> [Task item]: In your copy, leave out the pictures and reproduce the listing below exactly.

> [Input data]:
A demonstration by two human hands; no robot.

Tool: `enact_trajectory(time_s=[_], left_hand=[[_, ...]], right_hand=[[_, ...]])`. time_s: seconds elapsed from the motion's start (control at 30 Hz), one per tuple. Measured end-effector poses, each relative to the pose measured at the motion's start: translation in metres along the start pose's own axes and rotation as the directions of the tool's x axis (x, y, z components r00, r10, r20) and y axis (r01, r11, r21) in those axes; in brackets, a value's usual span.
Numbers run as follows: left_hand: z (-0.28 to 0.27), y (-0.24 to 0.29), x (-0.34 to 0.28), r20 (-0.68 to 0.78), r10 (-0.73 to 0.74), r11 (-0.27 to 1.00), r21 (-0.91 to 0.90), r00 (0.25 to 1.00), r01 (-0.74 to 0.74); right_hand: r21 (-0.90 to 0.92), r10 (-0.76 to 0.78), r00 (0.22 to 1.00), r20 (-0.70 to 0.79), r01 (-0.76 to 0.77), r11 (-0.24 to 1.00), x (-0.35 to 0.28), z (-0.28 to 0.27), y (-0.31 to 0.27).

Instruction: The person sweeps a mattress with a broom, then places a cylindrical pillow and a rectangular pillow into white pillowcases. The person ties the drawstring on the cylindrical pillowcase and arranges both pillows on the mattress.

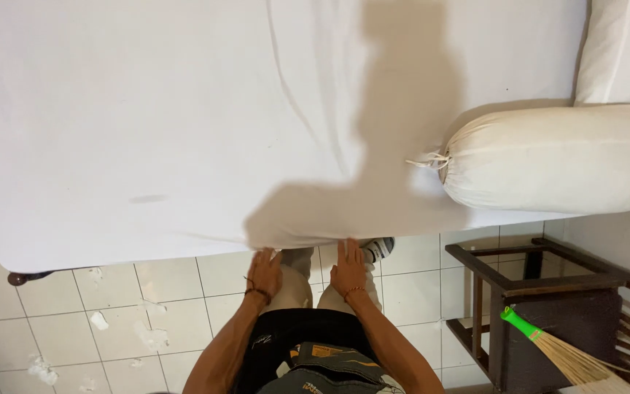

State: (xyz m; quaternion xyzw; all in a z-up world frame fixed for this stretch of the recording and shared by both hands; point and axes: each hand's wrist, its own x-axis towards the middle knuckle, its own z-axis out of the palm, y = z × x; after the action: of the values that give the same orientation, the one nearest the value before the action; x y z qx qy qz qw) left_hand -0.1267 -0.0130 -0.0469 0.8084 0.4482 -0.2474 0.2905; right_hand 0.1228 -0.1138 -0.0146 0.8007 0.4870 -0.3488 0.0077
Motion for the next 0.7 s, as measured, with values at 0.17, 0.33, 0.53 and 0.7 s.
enact_trajectory(time_s=[0.17,0.33,0.53,0.7], left_hand=[[-0.007,0.016,0.006,0.030,0.060,0.996,-0.065,0.998,-0.058],[0.004,0.003,0.052,0.129,0.021,0.991,0.127,0.991,-0.038],[0.090,-0.041,0.093,0.402,-0.288,0.954,0.047,0.869,0.295],[0.106,-0.025,0.066,0.102,-0.593,0.514,-0.715,0.798,0.474]], right_hand=[[0.029,-0.123,0.987,-0.106,0.127,0.992,0.013,0.036,0.014],[-0.091,-0.095,0.991,0.091,0.103,0.990,0.054,0.034,0.028],[-0.193,-0.017,0.958,0.286,0.075,0.978,0.065,0.073,0.084],[0.860,0.538,0.837,0.099,-0.344,0.377,0.058,0.052,0.082]])
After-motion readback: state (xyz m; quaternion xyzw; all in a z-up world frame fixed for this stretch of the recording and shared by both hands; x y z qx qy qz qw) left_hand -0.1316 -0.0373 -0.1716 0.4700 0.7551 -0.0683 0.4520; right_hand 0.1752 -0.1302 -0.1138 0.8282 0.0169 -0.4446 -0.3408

> [Exercise output]:
A demonstration by two human hands; no robot.

Tool: `enact_trajectory(time_s=[_], left_hand=[[_, ...]], right_hand=[[_, ...]])`. time_s: seconds elapsed from the motion's start (control at 30 Hz), one per tuple. Measured end-effector poses, each relative to the pose measured at the motion's start: translation in metres along the start pose's own axes and rotation as the directions of the tool's x axis (x, y, z components r00, r10, r20) and y axis (r01, r11, r21) in those axes; in brackets, a value's usual span.
Numbers run as follows: left_hand: z (-0.28 to 0.27), y (-0.24 to 0.29), x (-0.34 to 0.28), r20 (-0.68 to 0.78), r10 (-0.73 to 0.74), r11 (-0.27 to 1.00), r21 (-0.91 to 0.90), r00 (0.25 to 1.00), r01 (-0.74 to 0.74); right_hand: r21 (-0.90 to 0.92), r10 (-0.76 to 0.78), r00 (0.22 to 1.00), r20 (-0.70 to 0.79), r01 (-0.76 to 0.77), r11 (-0.24 to 1.00), x (-0.35 to 0.28), z (-0.28 to 0.27), y (-0.31 to 0.27).

Instruction: The person sweeps a mattress with a broom, then places a cylindrical pillow and a rectangular pillow into white pillowcases. The person ties the drawstring on the cylindrical pillowcase and arranges both pillows on the mattress.


State: (xyz m; quaternion xyzw; all in a z-up world frame fixed for this stretch of the recording and shared by both hands; point and axes: each hand's wrist, its own x-axis towards the middle knuckle, its own z-axis out of the palm, y = z × x; after the action: of the values that give the same orientation, the one nearest the value before the action; x y z qx qy qz qw) left_hand -0.1267 -0.0130 -0.0469 0.8084 0.4482 -0.2474 0.2905; right_hand 0.1228 -0.1138 -0.0146 0.8007 0.4870 -0.3488 0.0077
Motion for the next 0.7 s, as measured, with values at 0.17, 0.33, 0.53 and 0.7 s.
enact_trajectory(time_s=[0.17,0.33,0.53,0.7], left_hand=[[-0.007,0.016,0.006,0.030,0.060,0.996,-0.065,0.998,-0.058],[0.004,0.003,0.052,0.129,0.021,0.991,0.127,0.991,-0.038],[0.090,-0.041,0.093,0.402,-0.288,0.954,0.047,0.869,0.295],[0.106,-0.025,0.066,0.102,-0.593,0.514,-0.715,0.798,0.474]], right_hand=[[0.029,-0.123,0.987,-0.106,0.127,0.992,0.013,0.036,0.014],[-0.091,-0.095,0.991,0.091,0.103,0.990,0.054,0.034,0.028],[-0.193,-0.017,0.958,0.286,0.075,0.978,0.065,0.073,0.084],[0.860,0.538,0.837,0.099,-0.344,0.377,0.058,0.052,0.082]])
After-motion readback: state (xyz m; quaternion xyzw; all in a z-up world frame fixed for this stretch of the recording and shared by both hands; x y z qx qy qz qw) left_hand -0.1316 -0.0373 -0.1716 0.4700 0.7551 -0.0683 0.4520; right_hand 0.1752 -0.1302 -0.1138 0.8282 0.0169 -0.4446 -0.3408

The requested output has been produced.